Chris Martin du groupe Coldplay pourrait-il prêter ses caméras ultraperformantes et ses écrans géants, le temps d’une soirée, afin que l’on puisse les fixer sur la scène de l’Orchestre métropolitain, juste pour capter tout le bonheur contagieux, qui émane du lumineux maestro Yannick Nézet-Séguin lorsqu’il dirige l’Orchestre Métropolitain ? Ce bonheur, palpable, infini, est le spectacle à l’intérieur du spectacle. Quel privilège que de regarder le maestro à l’œuvre !
Ce concert marquant le 150e anniversaire de l’arrondissement avait tout pour être parfait, et il l’a été. Il soulignait le grand retour du maestro à L’Île-des-Sœurs après six ans d’absence, entouré des musiciens de l’Orchestre métropolitain, dont la présence sur scène était tout simplement remarquable. Leur virtuosité, leur sensibilité et leur cohésion ont porté chaque note, transformant la soirée en une expérience inoubliable.

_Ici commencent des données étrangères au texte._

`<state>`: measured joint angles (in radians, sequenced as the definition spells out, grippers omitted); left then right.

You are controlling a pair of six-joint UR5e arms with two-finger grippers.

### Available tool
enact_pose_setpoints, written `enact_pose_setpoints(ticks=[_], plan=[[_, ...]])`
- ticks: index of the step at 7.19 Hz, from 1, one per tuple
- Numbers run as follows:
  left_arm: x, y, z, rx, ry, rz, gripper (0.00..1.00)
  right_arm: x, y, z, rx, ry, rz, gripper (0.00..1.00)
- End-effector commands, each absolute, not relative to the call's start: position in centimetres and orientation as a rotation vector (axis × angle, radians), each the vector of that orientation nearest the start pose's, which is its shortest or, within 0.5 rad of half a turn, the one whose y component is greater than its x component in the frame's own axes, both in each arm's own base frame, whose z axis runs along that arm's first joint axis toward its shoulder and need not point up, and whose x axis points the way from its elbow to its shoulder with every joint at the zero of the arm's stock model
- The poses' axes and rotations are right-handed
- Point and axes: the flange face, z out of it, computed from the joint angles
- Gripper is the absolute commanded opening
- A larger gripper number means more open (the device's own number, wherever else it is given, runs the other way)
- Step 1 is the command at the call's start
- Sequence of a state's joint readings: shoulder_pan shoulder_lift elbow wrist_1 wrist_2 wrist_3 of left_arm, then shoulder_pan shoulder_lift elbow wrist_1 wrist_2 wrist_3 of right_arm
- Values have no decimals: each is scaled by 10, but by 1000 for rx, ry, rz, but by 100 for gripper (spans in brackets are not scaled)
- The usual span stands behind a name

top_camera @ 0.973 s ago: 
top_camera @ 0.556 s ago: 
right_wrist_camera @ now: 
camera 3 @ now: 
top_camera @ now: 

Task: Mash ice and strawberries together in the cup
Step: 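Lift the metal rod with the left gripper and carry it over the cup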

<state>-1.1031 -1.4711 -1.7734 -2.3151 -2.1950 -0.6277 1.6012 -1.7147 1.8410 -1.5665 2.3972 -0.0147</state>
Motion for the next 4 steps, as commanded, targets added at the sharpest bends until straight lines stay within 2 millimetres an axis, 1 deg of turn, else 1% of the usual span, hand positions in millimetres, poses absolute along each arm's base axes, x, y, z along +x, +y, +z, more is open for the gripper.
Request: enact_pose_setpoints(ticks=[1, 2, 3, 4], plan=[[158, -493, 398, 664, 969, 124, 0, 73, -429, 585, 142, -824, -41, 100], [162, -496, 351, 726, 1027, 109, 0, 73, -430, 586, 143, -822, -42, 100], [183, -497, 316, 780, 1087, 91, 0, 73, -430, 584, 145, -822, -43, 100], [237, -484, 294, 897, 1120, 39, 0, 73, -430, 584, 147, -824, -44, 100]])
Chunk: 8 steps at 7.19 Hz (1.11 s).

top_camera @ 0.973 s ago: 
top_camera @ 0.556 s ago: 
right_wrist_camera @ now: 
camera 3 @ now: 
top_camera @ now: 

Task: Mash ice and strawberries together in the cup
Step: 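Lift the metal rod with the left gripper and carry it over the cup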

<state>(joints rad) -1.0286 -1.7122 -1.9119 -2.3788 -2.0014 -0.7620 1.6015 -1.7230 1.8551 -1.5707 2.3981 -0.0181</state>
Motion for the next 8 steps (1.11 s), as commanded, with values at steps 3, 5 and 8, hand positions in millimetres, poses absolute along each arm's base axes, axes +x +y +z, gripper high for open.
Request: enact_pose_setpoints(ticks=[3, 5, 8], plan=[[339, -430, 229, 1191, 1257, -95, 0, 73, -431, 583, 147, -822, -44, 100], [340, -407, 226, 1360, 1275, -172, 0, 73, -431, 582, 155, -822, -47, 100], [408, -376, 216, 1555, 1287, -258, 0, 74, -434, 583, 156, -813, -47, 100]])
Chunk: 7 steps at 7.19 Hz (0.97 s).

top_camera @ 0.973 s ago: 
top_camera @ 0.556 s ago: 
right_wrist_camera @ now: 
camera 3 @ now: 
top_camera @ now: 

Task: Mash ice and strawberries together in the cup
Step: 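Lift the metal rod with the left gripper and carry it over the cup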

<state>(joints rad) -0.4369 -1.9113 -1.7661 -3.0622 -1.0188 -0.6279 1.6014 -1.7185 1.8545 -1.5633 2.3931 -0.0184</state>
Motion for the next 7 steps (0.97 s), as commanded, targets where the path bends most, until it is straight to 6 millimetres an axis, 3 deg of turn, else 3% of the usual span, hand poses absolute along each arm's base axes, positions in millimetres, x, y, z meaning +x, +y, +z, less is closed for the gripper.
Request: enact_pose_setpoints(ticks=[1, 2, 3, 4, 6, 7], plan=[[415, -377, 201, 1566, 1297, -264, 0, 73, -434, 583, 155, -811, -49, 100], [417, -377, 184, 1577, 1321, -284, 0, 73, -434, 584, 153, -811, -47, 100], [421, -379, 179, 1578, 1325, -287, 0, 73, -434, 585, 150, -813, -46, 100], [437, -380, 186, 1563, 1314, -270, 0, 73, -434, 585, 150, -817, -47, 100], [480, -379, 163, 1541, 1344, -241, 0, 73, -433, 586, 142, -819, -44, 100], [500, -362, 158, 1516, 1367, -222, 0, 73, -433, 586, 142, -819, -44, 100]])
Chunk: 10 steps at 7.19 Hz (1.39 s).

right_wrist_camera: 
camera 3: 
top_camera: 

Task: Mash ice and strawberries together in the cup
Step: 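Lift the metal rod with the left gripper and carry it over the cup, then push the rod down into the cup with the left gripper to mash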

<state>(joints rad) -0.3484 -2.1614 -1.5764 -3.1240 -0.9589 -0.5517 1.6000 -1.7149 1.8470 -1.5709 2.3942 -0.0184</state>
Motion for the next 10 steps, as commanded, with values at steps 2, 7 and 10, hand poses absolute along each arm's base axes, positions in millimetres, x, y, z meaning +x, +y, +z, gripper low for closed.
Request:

Et comme si la musique ne suffisait pas, la météo elle-même s’est mise au diapason : ciel limpide, température idéale, une douce lumière dorée qui s’éteignait tranquillement sur le parc de L’Île-des-Sœurs, en bordure du majestueux fleuve Saint-Laurent. Une foule émue, attentive, émerveillée, plus de 5 000 personnes, a savouré chaque instant, dans un rare sentiment d’unité et de plénitude.
Yannick Nézet-Séguin et tous les musiciens de l’Orchestre Métropolitain : merci du fond du cœur pour ces 90 minutes d’harmonie, d’émerveillement et de beauté. Vous avez non seulement célébré les 150 ans de Verdun… vous les avez magnifiés.